Task details → Using the entries that follow, report the number of lines that include the string "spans", without any other text.

Source data →
+++
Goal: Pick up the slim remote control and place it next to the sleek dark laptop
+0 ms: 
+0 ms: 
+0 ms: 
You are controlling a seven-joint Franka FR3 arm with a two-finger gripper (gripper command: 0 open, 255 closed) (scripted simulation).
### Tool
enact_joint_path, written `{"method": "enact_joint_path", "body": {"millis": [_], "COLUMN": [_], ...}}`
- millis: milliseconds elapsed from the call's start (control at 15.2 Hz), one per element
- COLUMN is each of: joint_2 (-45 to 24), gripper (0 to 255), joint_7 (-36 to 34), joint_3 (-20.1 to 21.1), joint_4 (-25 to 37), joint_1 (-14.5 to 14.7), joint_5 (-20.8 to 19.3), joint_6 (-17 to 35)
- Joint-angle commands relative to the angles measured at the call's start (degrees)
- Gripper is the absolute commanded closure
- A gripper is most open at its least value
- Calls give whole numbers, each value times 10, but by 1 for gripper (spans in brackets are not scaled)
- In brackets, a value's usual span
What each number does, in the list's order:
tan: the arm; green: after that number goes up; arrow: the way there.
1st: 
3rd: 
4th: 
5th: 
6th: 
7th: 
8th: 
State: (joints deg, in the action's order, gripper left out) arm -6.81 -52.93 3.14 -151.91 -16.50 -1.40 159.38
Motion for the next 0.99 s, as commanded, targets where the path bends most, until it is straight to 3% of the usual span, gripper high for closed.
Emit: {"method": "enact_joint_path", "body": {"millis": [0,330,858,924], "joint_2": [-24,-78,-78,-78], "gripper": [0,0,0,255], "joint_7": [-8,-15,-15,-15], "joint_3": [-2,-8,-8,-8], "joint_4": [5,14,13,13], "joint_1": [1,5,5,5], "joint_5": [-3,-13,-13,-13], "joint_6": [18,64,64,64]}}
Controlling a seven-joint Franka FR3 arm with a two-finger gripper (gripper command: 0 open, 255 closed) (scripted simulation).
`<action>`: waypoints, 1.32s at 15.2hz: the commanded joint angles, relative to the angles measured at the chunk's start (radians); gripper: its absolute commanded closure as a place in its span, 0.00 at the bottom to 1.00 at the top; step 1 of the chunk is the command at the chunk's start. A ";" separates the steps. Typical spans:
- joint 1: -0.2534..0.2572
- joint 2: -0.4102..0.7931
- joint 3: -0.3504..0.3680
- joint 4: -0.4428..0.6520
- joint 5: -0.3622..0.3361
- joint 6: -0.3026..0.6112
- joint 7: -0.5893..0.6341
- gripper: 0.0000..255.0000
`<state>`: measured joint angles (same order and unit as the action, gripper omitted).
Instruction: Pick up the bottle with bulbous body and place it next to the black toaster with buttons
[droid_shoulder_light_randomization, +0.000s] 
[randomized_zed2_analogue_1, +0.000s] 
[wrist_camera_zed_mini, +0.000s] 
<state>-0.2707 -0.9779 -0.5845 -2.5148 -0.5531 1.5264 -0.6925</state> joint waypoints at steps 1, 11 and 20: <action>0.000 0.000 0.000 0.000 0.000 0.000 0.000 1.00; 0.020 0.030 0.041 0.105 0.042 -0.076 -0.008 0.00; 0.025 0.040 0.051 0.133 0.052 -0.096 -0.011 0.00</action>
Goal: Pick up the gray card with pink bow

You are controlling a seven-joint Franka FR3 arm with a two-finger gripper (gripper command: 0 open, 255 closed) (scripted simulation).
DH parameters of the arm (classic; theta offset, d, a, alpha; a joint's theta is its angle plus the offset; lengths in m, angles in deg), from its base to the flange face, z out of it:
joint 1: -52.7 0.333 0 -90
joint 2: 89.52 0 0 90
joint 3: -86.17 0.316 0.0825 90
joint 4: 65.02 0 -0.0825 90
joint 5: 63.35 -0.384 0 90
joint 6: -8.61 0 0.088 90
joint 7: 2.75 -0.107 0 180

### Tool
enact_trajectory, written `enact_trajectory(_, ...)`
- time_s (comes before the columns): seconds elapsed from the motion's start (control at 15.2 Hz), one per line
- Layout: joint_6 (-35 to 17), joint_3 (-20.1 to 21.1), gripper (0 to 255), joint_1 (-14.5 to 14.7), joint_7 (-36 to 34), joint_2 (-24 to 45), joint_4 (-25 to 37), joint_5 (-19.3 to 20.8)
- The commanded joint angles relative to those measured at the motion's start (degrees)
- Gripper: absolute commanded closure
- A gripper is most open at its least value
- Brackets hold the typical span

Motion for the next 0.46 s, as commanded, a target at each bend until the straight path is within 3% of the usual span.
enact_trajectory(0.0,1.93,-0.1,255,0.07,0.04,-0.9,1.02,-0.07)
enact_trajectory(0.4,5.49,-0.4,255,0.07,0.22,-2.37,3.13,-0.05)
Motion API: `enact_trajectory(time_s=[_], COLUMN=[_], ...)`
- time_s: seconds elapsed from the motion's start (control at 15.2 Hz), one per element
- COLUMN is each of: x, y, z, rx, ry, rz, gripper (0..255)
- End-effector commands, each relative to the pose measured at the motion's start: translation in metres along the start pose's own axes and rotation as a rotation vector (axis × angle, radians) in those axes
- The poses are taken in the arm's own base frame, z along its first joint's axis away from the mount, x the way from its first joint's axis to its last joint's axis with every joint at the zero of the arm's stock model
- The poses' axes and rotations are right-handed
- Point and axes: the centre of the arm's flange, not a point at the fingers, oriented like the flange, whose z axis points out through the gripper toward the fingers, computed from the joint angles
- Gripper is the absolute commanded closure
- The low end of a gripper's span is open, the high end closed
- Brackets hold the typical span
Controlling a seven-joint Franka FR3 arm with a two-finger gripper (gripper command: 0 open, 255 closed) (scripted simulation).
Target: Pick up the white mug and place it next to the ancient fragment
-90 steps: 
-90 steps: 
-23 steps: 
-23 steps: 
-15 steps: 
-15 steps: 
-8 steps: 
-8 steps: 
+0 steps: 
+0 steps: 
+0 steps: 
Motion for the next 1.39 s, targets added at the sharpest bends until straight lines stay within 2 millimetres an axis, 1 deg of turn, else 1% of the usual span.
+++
Solution to this task → 2